LITTLE ROCK (AGFC) – Birds are everywhere in Arkansas, and they range from the popular ruby-throated hummingbirds to the magnificent trumpeter swans.
But some are in danger. Others struggle with changing habitats. This is the basis for designating 29 locales in Arkansas as Important Bird Areas by Audubon Arkansas, as part of a national project.
Dan Schieman, PhD., is the bird conservation director for Audubon Arkansas. He issued a report on the Important Bird Areas (IBA) work that is ongoing in Arkansas. The project is funded by a State Wildlife Grant that was administered through the Arkansas Game and Fish Commission.
He said, "The foundation of the IBA program is its emphasis on science-based identification, monitoring, and conservation of birds and the habitats they need to survive. Audubon chapters and volunteers constitute a true team of IBA citizen scientists and conservation stewards, studying species population trends, assessing breeding success, evaluating threats to bird populations, restoring and enhancing bird habitats, and keeping ever-watchful eyes on the places birds depend on."

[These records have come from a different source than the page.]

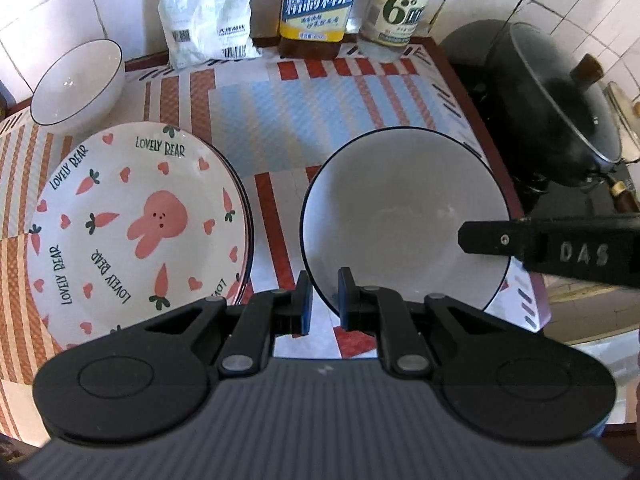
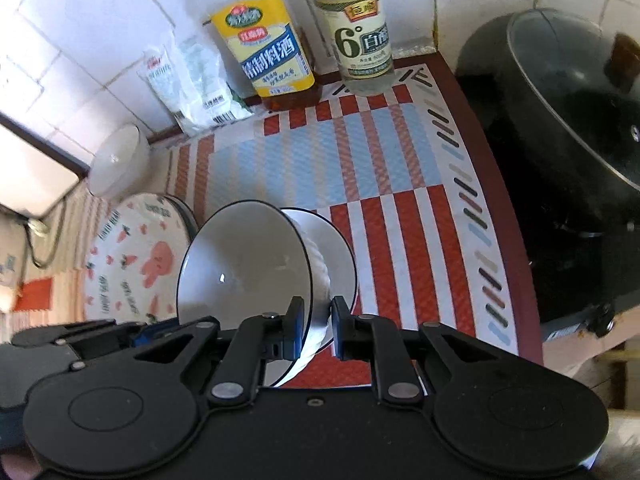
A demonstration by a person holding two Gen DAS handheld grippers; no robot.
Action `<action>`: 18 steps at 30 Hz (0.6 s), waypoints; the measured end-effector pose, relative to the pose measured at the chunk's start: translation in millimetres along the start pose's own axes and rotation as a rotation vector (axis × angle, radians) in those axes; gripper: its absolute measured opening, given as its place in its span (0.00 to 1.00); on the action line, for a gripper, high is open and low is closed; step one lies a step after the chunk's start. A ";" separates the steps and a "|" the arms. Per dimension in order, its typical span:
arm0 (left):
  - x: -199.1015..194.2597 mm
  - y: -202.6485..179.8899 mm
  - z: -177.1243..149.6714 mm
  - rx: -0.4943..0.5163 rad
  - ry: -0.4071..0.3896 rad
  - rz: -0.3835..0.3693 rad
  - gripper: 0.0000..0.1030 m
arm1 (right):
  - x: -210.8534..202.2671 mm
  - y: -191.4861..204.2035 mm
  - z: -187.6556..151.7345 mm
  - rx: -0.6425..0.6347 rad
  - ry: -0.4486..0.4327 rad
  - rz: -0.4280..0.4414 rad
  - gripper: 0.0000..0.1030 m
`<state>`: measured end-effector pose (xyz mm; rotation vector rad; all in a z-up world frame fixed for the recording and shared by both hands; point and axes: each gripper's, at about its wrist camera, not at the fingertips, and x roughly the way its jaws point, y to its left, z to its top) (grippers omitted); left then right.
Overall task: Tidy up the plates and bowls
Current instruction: 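Lower the white bowl onto the cloth beside the bunny plate and open both tools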
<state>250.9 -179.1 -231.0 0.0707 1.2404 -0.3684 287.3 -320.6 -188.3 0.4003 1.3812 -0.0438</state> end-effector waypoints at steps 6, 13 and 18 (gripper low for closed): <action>7.8 -11.7 7.9 0.071 -0.003 0.055 0.10 | 12.8 8.7 -4.3 -0.123 -0.019 -0.079 0.18; 12.3 -13.5 16.2 0.102 0.012 0.067 0.10 | 24.9 1.1 -14.1 -0.121 -0.062 -0.063 0.19; 15.2 -10.2 23.5 0.088 0.025 0.064 0.12 | 24.5 -5.9 -17.5 -0.119 -0.109 -0.021 0.22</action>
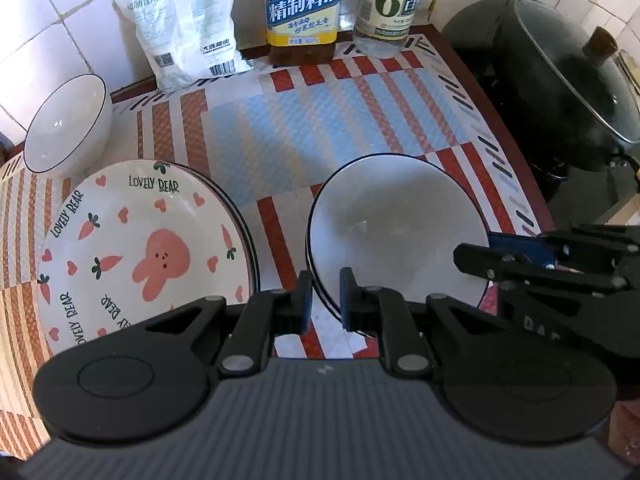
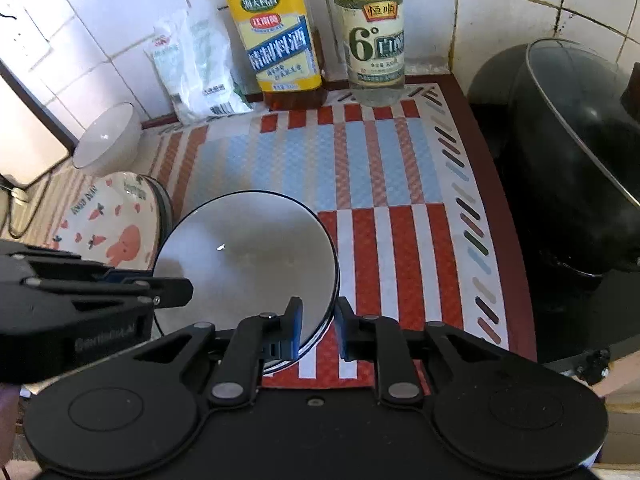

He added, "These places can be national wildlife refuges, national parks and other public, protected lands, but they can also be private farms, ranches, or reserves, local parks and other important private lands."
The 29 Arkansas Important Bird Areas are:
Charlie Craig State Fish Hatchery at Centerton, Flint Creek Power Plant near Gentry, Cherokee Prairie south of Ozark, Fort Chaffee, Pine-Bluestem Area near Waldron, Blackland Prairie west of Hope, Millwood Lake, Little River Bottoms southwest of Hope, Ozark National Forest, Mount Magazine, Lake Dardanelle, Holla Bend NWR, Bird Island On Lake Ouachita, Bell Slough WMA near Mayflower, Camp Robinson SUA east of Mayflower.
Magness Lake near Heber Springs, Bald Knob NWR, Big Lake near Manila, St. Francis Sunken Lands WMA near Trumann and Jonesboro, Bayou DeView Raptor Area southwest of Jonesboro, Wapanocca NWR near Marion, Pine City Natural Area near Clarendon, Stuttgart Municipal Airport, Cache-Lower White Rivers, Warren Prairie Natural Area, Shugart/Felsenthal between El Dorado and Crossett, Choctaw Island WMA near Arkansas City, Lake Chicot and Overflow NWR near Crossett.
Schieman said to qualify as an IBA, sites must satisfy at least one of the following criteria. The site must support: (1) threatened and endangered species); (2) species vulnerable because they are not widely distributed; (3) species that are vulnerable because their populations are concentrated in one general habitat type; (4) species or groups of similar species that are vulnerable because they occur at high densities due to their congregatory behavior.
Some of the individual bird species of concern in Arkansas are red-cockaded woodpecker, trumpeter swan, northern bobwhite, king rail, American woodcock, Swainson's warbler and rusty blackbird.
How can concerned persons and groups help with IBAs?
Schieman told of Bird Island. "When Audubon Arkansas brought a large purple martin roost on Lake Ouachita to the attention of nearby Mountain Pine High School students in 2008, the Environmental and Spatial Technology Lab students took on the challenge of estimating the roost size, nominating the site as an IBA, and creating an award-winning documentary. In collaboration with the school, Audubon Society chapters, AGFC, U.S. Army Corps of Engineers, and Lake Ouachita State Park, Audubon has brought this natural phenomenon to the public's attention and made it a popular tourist attraction, while at the same time taking steps to protect the martins from disturbance."